Re: [RFC PATCH v1 0/4] Control folio sizes used for page cache memory

Posted by Barry Song 1 year, 2 months ago

It's unusual that many emails sent days ago are resurfacing on LKML.
Please ignore them.
By the way, does anyone know what happened?

On Fri, Dec 6, 2024 at 5:12 AM Barry Song <baohua@kernel.org> wrote:
>
> On Thu, Aug 8, 2024 at 10:27 PM Ryan Roberts <ryan.roberts@arm.com> wrote:
> >
> > On 17/07/2024 08:12, Ryan Roberts wrote:
> > > Hi All,
> > >
> > > This series is an RFC that adds sysfs and kernel cmdline controls to configure
> > > the set of allowed large folio sizes that can be used when allocating
> > > file-memory for the page cache. As part of the control mechanism, it provides
> > > for a special-case "preferred folio size for executable mappings" marker.
> > >
> > > I'm trying to solve 2 separate problems with this series:
> > >
> > > 1. Reduce pressure in iTLB and improve performance on arm64: This is a modified
> > > approach for the change at [1]. Instead of hardcoding the preferred executable
> > > folio size into the arch, user space can now select it. This decouples the arch
> > > code and also makes the mechanism more generic; it can be bypassed (the default)
> > > or any folio size can be set. For my use case, 64K is preferred, but I've also
> > > heard from Willy of a use case where putting all text into 2M PMD-sized folios
> > > is preferred. This approach avoids the need for synchonous MADV_COLLAPSE (and
> > > therefore faulting in all text ahead of time) to achieve that.
> >
> > Just a polite bump on this; I'd really like to get something like this merged to
> > help reduce iTLB pressure. We had a discussion at the THP Cabal meeting a few
> > weeks back without solid conclusion. I haven't heard any concrete objections
> > yet, but also only a luke-warm reception. How can I move this forwards?
>
> Hi Ryan,
>
> These requirements seem to apply to anon, swap, pagecache, and shmem to
> some extent. While the swapin_enabled knob was rejected, the shmem_enabled
> option is already in place.
>
> I wonder if it's possible to use the existing 'enabled' setting across
> all cases, as
> from an architectural perspective with cont-pte, pagecache may not differ from
> anon.
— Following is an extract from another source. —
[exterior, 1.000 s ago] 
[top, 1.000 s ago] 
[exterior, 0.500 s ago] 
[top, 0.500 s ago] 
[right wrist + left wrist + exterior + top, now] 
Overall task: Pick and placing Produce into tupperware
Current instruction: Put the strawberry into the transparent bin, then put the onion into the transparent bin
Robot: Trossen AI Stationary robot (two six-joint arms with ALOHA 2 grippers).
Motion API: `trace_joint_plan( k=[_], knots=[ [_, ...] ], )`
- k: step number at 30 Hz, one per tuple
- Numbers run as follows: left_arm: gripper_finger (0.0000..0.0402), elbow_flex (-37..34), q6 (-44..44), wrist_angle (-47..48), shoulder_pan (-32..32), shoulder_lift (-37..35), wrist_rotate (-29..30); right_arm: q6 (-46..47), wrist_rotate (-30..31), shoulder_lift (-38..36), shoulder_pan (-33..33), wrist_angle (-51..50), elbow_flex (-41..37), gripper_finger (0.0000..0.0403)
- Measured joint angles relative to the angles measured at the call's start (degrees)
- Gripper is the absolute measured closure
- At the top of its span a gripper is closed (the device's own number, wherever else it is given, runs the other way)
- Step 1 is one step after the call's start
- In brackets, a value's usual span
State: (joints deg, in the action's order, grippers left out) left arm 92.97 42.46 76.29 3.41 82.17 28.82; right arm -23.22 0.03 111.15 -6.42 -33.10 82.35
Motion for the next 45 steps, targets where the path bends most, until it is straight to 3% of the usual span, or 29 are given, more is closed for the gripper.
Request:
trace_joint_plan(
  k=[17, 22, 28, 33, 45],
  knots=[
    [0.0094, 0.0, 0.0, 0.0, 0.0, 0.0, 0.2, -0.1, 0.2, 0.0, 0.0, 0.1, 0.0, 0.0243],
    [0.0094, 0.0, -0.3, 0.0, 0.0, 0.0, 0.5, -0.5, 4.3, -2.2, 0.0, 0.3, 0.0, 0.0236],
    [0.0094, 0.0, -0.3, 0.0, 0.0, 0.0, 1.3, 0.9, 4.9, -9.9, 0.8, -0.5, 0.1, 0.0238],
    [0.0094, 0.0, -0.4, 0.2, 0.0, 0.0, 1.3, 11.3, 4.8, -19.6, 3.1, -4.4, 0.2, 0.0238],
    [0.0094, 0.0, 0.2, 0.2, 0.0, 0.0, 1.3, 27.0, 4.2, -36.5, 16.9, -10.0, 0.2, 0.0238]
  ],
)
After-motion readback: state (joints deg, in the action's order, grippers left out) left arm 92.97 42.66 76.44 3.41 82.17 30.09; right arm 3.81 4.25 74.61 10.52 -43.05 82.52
The demand for reducing page faults, LRU overhead, etc., also seems
> quite similar.
>
> I imagine that once Android's file systems support mTHP, we’ll uniformly enable
> 64KB for anon, swap, shmem, and page cache. It should then be sufficient to
> enable all of them using a single knob:
> '/sys/kernel/mm/transparent_hugepage/hugepages-xxkB/enabled'.
>
> Is there anything that makes pagecache and shmem significantly different
> from anon? In my Android case, they all seem the same. However, I assume
> there might be other use cases where differentiating them is necessary?
>
> >
> > Thanks,
> > Ryan
> >
> >
> > >
> > > 2. Reduce memory fragmentation in systems under high memory pressure (e.g.
> > > Android): The theory goes that if all folios are 64K, then failure to allocate a
> > > 64K folio should become unlikely. But if the page cache is allocating lots of
> > > different orders, with most allocations having an order below 64K (as is the
> > > case today) then ability to allocate 64K folios diminishes. By providing control
> > > over the allowed set of folio sizes, we can tune to avoid crucial 64K folio
> > > allocation failure. Additionally I've heard (second hand) of the need to disable
> > > large folios in the page cache entirely due to latency concerns in some
> > > settings. These controls allow all of this without kernel changes.
> > >
> > > The value of (1) is clear and the performance improvements are documented in
> > > patch 2. I don't yet have any data demonstrating the theory for (2) since I
> > > can't reproduce the setup that Barry had at [2]. But my view is that by adding
> > > these controls we will enable the community to explore further, in the same way
> > > that the anon mTHP controls helped harden the understanding for anonymous
> > > memory.
> > >
> > > ---
> > > This series depends on the "mTHP allocation stats for file-backed memory" series
> > > at [3], which itself applies on top of yesterday's mm-unstable (650b6752c8a3). All
> > > mm selftests have been run; no regressions were observed.
> > >
> > > [1] https://lore.kernel.org/linux-mm/20240215154059.2863126-1-ryan.roberts@arm.com/
> > > [2] https://www.youtube.com/watch?v=ht7eGWqwmNs&list=PLbzoR-pLrL6oj1rVTXLnV7cOuetvjKn9q&index=4
> > > [3] https://lore.kernel.org/linux-mm/20240716135907.4047689-1-ryan.roberts@arm.com/
> > >
> > > Thanks,
> > > Ryan
> > >
> > > Ryan Roberts (4):
> > >   mm: mTHP user controls to configure pagecache large folio sizes
> > >   mm: Introduce "always+exec" for mTHP file_enabled control
> > >   mm: Override mTHP "enabled" defaults at kernel cmdline
> > >   mm: Override mTHP "file_enabled" defaults at kernel cmdline
> > >
> > >  .../admin-guide/kernel-parameters.txt         |  16 ++
> > >  Documentation/admin-guide/mm/transhuge.rst    |  66 +++++++-
> > >  include/linux/huge_mm.h                       |  61 ++++---
> > >  mm/filemap.c                                  |  26 ++-
> > >  mm/huge_memory.c                              | 158 +++++++++++++++++-
> > >  mm/readahead.c                                |  43 ++++-
> > >  6 files changed, 329 insertions(+), 41 deletions(-)
> > >
> > > --
> > > 2.43.0
> > >
> >
>
> Thanks
> Barry
>

Re: [RFC PATCH v1 0/4] Control folio sizes used for page cache memory

Posted by Baolin Wang 1 year, 2 months ago

On 2024/12/6 13:09, Barry Song wrote:
> It's unusual that many emails sent days ago are resurfacing on LKML.
> Please ignore them.
> By the way, does anyone know what happened?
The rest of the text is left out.